Many visitors to Glacier National Park in Montana continue farther north to Canada’s Waterton Lakes National Park. After all, the parks together form Waterton-Glacier International Peace Park, the world’s first international peace park.
In a few years, those visitors will be greeted by a new reception center in central Waterton as part of a larger, multimillion-dollar investment program in the park, which has seen growth of more than 50 percent since 2000. Parks Canada will consult on the design of the new facility in 2016, with construction starting in 2018 and expected completion in 2019.
“This is the most important of all the new projects in Waterton Lakes National Park,” Ifan Thomas, field unit superintendent of Waterton Lakes National Park, said in a release. “This reception center will welcome Canadians and visitors from around the world, and provide them with opportunities to learn about the park’s cultural and environmental significance and its international status as part of the world's first international peace park and World Heritage Site.”
Built in 1958, the existing Waterton Lakes visitor reception center is small (600 square feet) and no longer meets the needs of the park’s visitors, which totaled 477,000 in 2015-16. It is also situated in a wildlife corridor and at a congested parking lot and trailhead for the Bears Hump Trail, the most popular trail in the park.

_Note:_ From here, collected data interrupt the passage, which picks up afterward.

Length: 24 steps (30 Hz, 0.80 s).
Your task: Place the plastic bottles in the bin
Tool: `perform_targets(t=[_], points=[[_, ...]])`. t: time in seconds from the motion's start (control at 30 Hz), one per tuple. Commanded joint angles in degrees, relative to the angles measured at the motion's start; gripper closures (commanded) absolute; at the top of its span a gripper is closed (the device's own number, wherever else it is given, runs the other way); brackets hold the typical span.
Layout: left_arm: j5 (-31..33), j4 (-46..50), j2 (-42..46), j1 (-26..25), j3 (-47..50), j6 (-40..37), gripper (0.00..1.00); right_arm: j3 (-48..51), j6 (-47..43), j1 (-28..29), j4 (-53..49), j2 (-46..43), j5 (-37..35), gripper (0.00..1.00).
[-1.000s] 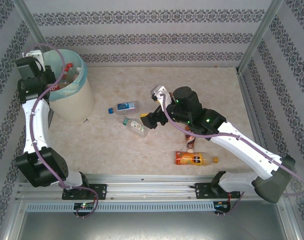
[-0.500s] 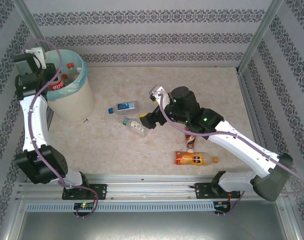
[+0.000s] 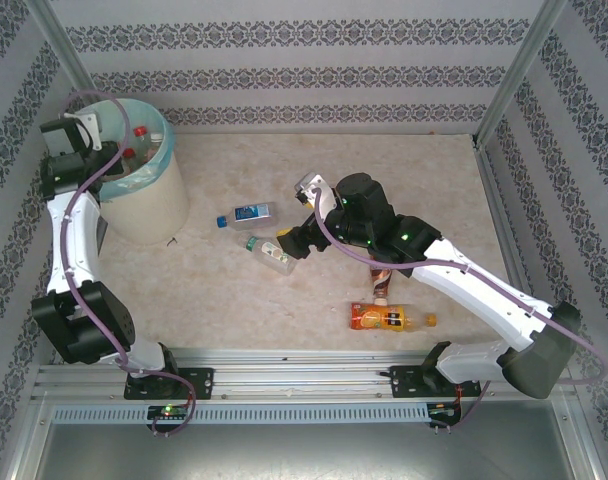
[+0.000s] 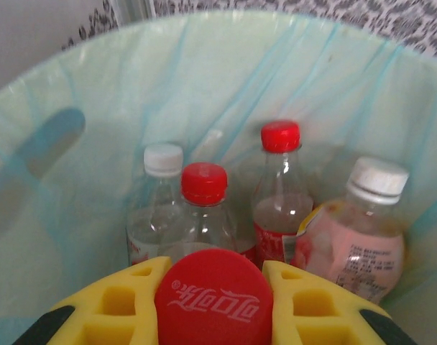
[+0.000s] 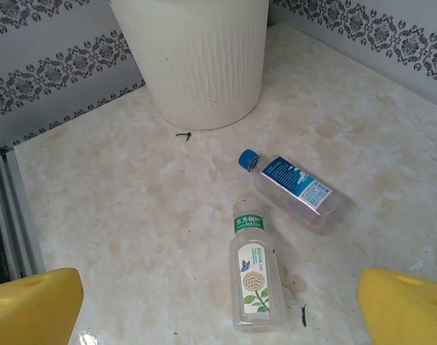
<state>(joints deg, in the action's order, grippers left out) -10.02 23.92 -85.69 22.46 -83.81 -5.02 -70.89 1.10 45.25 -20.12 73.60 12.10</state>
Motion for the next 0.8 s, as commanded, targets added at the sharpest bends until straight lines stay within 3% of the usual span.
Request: perform_targets(t=[0.0,0.27,0.43,0.47,0.5,0.57,0.67,0.77], points=[[2.51,1.75,-0.16,-0.57,3.87,-3.02,1.0,-1.94,0.04,0.64,-0.26,0.59,0.81,0.02],[2.94,2.36,-3.07,-0.6,4.91,-4.28,1.0,-2.52,-0.05,0.58,-0.53,1.72,0.91,0.02],[2.89,7.67,-5.69,-0.57,0.32,-3.73,0.98,-2.41,-0.21,0.62,-0.62,1.72,0.64,0.02],[1.66,9.03,-6.06,-0.57,-1.24,-3.07,0.84,-2.51,-0.18,0.66,-0.54,1.72,0.55,0.02],[-0.25,10.2,-6.24,-0.57,-2.93,-2.11,0.62,-2.51,-0.19,0.65,-0.54,1.72,0.55,0.02],[-5.21,11.83,-5.95,-0.57,-6.08,0.17,0.45,-2.67,-0.16,0.63,-0.53,1.72,0.56,0.02],[-12.0,10.78,-4.23,-0.74,-8.96,5.61,0.34,-3.01,-0.14,0.58,-0.62,1.94,0.58,0.02],[-16.14,9.79,-3.09,-1.43,-11.13,9.29,0.29,-3.05,0.04,0.65,-0.62,2.24,0.69,0.03]])
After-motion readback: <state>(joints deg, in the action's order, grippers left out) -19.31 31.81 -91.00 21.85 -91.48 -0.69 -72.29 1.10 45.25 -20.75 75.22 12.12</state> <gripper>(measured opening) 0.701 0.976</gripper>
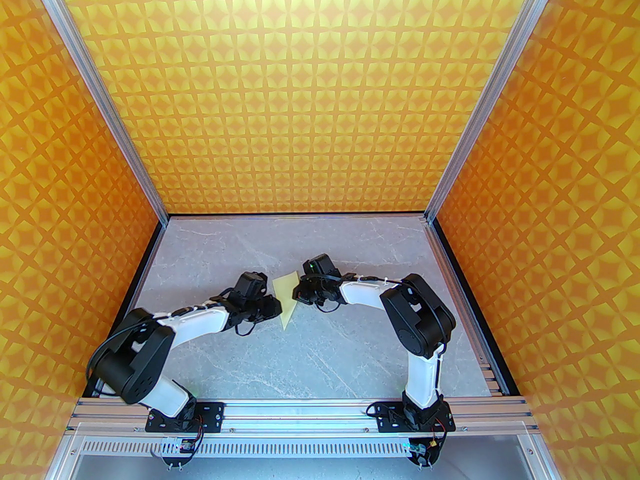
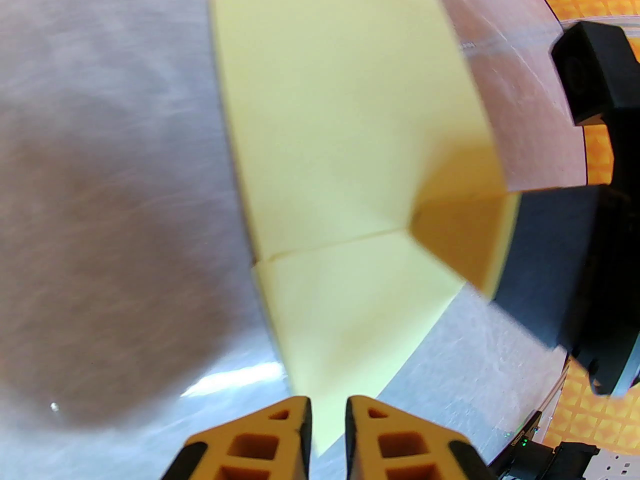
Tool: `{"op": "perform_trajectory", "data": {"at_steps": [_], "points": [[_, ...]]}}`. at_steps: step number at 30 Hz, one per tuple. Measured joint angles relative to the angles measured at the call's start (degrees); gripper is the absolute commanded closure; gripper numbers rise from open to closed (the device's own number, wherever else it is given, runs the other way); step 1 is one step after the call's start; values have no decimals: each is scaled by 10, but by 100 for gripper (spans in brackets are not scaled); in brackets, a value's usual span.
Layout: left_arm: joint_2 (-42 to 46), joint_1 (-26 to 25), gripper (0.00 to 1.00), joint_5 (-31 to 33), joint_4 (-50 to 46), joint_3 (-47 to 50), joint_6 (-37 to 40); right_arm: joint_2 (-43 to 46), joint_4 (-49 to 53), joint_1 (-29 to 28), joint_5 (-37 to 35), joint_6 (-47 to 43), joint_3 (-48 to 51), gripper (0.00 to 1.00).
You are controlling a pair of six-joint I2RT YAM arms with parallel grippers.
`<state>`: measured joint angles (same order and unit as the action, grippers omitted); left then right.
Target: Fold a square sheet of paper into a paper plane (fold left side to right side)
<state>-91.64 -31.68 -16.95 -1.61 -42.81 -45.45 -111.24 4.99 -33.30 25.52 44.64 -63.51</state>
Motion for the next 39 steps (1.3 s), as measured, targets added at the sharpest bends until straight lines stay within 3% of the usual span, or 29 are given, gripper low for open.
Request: {"op": "perform_trajectory", "data": {"at_steps": [13,20,25,39], "points": [[-78,0,93,0,23,-36,-13,0,2,0,0,0,12,100],[-88,0,94,0,21,-38,-14,10,0,0,0,3,23,79],[-89,-3,94,1,21,-39,-14,37,-16,0,2,12,41,76],[-90,-4,94,1,21,-39,-14,27,-213,0,62,141,93,75]]}}
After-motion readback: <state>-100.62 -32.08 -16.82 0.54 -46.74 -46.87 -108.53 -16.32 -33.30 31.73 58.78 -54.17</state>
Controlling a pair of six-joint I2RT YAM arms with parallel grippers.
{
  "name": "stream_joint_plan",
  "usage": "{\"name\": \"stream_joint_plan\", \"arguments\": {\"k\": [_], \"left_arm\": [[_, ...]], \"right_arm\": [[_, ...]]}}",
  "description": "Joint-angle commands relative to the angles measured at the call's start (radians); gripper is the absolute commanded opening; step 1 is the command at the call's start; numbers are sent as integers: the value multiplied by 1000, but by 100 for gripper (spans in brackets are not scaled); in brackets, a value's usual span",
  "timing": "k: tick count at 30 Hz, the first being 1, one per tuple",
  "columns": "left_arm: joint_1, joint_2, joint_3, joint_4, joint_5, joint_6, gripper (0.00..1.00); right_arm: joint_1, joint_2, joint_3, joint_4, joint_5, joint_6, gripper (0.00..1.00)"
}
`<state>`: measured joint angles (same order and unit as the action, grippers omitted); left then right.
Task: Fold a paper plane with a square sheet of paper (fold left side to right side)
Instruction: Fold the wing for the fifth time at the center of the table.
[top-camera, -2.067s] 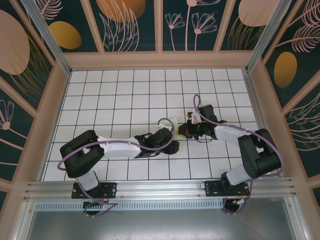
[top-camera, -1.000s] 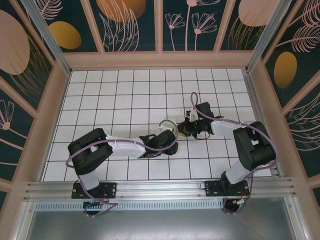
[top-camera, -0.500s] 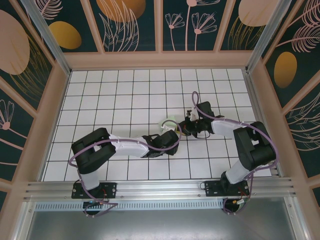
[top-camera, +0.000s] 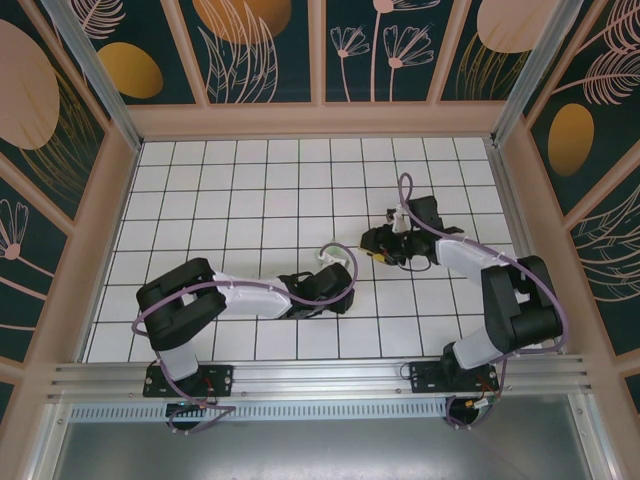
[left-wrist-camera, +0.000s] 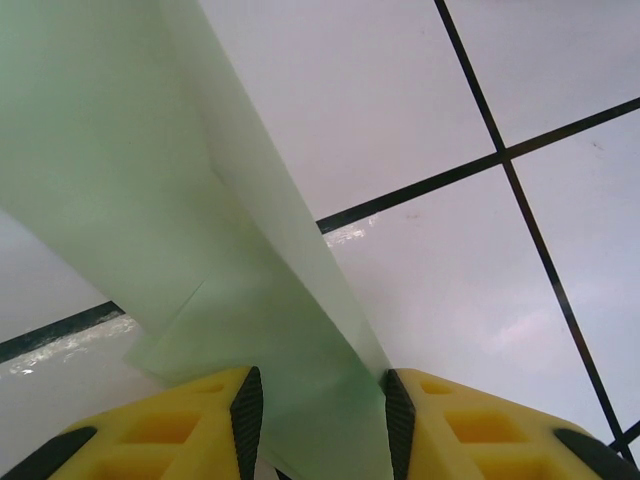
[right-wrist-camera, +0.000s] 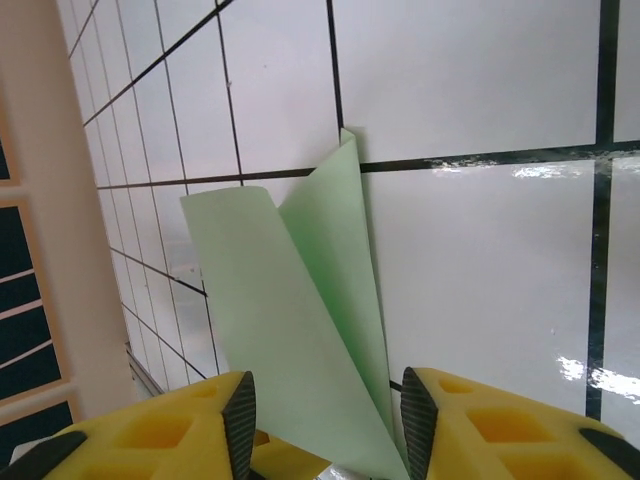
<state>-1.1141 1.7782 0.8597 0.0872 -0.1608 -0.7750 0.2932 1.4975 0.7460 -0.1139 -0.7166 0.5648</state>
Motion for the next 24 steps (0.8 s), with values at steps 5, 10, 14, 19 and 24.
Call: {"name": "stream_joint_plan", "arguments": {"k": [5, 10, 14, 19, 24], "left_arm": [[-8, -37, -33, 11, 29, -13, 41], [-9, -39, -41, 29, 36, -11, 41], [-8, -39, -42, 31, 38, -10, 41], [-7, -39, -42, 35, 44, -8, 41], [-9, -37, -44, 44, 49, -4, 40]], "right_arm": [[27, -10, -86, 0, -45, -56, 36], [57, 22, -122, 72, -95, -31, 36], [89, 56, -107, 103, -114, -28, 38], [111, 96, -81, 113, -108, -31, 42], [132, 141, -50, 114, -106, -41, 44]]}}
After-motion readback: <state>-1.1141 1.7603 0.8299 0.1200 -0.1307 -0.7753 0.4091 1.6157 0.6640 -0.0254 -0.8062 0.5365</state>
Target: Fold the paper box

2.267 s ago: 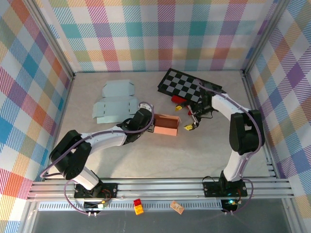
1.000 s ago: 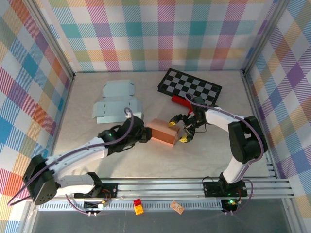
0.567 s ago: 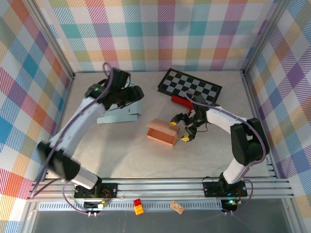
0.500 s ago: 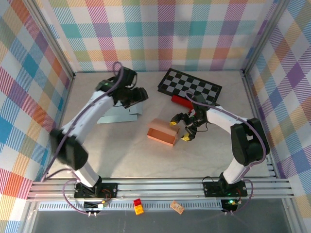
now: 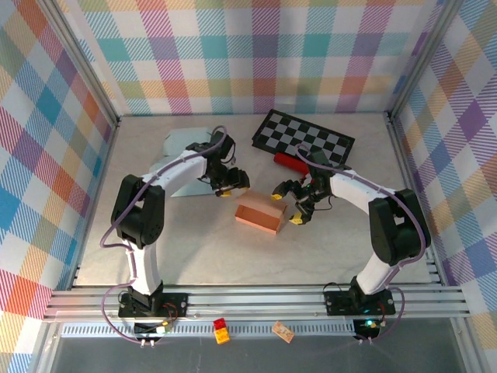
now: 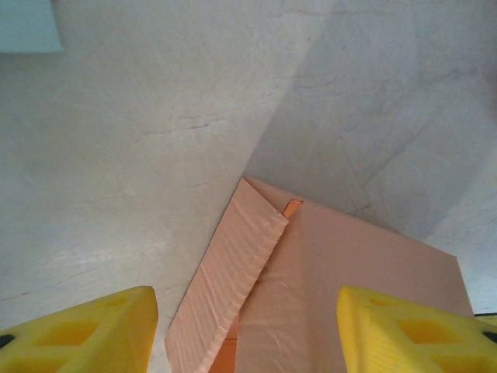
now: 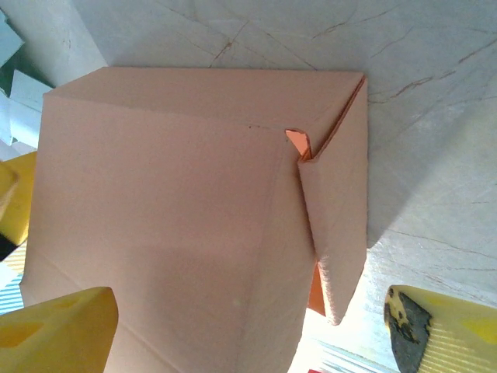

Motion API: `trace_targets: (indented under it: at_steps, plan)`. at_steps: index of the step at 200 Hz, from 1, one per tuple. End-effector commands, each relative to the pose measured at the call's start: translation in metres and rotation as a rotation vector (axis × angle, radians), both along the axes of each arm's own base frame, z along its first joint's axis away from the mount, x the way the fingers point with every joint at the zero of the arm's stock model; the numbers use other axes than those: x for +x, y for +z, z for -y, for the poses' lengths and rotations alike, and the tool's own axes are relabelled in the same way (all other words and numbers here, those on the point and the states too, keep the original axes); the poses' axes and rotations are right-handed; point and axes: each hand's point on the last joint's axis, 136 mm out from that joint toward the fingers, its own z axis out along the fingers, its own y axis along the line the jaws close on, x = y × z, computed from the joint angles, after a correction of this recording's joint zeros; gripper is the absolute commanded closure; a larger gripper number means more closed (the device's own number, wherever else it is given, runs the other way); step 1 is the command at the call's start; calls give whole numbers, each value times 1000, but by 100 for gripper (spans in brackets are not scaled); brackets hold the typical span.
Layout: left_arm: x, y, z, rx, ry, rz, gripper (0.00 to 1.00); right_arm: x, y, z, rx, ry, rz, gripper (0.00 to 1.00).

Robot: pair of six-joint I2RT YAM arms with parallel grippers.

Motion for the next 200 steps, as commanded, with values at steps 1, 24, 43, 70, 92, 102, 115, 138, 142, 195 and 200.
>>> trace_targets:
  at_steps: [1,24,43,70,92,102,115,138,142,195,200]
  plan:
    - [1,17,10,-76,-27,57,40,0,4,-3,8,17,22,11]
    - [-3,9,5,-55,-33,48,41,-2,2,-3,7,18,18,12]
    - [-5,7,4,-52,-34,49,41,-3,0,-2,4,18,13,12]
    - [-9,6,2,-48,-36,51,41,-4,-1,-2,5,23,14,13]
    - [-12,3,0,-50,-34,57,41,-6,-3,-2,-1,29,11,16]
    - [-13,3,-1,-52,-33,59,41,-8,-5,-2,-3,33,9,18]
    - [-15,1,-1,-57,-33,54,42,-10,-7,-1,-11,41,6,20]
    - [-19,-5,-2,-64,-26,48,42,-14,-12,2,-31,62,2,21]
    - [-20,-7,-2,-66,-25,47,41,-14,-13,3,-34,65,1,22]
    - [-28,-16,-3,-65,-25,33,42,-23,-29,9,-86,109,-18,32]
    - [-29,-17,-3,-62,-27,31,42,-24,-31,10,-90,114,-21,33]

The new townsite location offers magnificent views in all directions that reinforce the park’s ecological, cultural and historical significance. Parks Canada says it will maximize the opportunity to connect with the greatest number of visitors by offering orientation and a full range of interpretive programs from early morning to evening.
“This will be a great improvement in visitor services, and people will be able to walk to this location from wherever they are in the townsite,” Brian Reeves, the chair of Improvement District #4, said in a release.
The need for a new visitor reception center and direction for its location in the community were confirmed in both the Waterton Community Plan (2000) and the Waterton Lakes National Park Management Plan (2010). Parks Canada investigated a number of potential locations for the new visitor center. Options were narrowed to two locations: adjacent to the Parks Canada operations compound on the entrance road, and the central townsite location.